What are the genetic causes for the predisposition of certain Y chromosome haplogroups (Y-hgs) to spermatogenic impairment? The AZFc(azoospermia factor c)/DAZ (deleted in azoospermia) duplications might underlie the susceptibility of Y-hg K* to spermatogenic impairment. The roles of Y chromosomal genetic background in spermatogenesis are controversial and vary among human populations. Individuals in predisposed Y-hgs may carry some genetic factors, which might be a potential genetic modifier for the Y-hg-specific susceptibility to spermatogenic impairment. A total of 2444 individuals with azoospermia or oligozoospermia and 2456 healthy controls were recruited to this study from March 2004 and January 2011. We performed a two-stage association study to investigate the risk and/or protective Y-hgs for spermatogenic impairment.
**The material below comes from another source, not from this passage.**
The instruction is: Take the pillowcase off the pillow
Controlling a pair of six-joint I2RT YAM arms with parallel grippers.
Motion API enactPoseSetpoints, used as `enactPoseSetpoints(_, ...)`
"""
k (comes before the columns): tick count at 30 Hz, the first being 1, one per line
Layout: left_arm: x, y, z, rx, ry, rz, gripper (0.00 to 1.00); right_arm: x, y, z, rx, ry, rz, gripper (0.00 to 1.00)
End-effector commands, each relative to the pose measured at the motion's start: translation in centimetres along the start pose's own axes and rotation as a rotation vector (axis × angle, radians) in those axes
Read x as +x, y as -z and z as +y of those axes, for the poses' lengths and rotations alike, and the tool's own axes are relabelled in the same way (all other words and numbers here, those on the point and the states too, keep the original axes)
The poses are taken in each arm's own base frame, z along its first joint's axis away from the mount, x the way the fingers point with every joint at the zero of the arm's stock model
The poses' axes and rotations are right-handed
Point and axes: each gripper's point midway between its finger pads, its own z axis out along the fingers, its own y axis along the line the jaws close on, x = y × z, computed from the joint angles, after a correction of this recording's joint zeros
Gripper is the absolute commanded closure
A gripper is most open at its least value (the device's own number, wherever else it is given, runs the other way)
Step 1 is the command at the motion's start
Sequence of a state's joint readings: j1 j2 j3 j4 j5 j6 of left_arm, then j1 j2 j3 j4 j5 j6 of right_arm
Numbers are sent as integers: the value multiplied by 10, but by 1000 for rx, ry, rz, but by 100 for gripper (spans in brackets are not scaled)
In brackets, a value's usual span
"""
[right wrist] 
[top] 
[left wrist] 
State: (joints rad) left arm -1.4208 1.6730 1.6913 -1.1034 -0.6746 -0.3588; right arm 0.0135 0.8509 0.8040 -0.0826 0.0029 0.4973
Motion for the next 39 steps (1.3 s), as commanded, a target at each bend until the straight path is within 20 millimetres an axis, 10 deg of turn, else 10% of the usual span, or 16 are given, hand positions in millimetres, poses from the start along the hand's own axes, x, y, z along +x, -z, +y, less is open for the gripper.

In addition, the genetic causes for the predisposition of certain Y-hg to spermatogenic impairment were investigated. Deletion typing and DAZ gene copy number quantification were performed for individuals in predisposed Y-hgs. Y-hgs K* and O3e* showed significantly different distribution between cases and controls consistently in two-stage studies. Combined analyses identified significant predisposition to non-obstructive azoospermia in Y-hg K* [odds ratio (OR) 8.58; 95% confidence interval (CI) 3.31-22.28; P = 1.40 × 10⁻⁵], but a protecting effect in Y-hg O3e* (OR 0.64; 95% CI 0.53-0.78; P = 4.20 × 10⁻⁵). Based on the dynamic nature of the Y chromosome, we hypothesized that Y-hgs K* and O3e* may be accompanied by modifying genetic factors for their predisposing or protecting effects in spermatogenesis. Accordingly, we quantified the multi-copy DAZ gene, which has variable copy numbers between individuals and plays an important role in spermatogenesis. In combined analysis, we found that the over-dosage of DAZ was significantly more frequent in Y-hg K* than in O3e* (OR 4.79; 95% CI 1.67-13.70; P = 6 × 10⁻³). Owing to the inconsistency of genetic background, it remains to be determined whether the results derived from Han Chinese populations are applicable to other ethnic groups. The findings of this study can advance the etiology of spermatogenic impairment, and also shed new light on Y chromosome evolution in human populations. Y-hg-specific genetic factors of modifying spermatogenic phenotypes deserve further investigation in larger and diverse populations.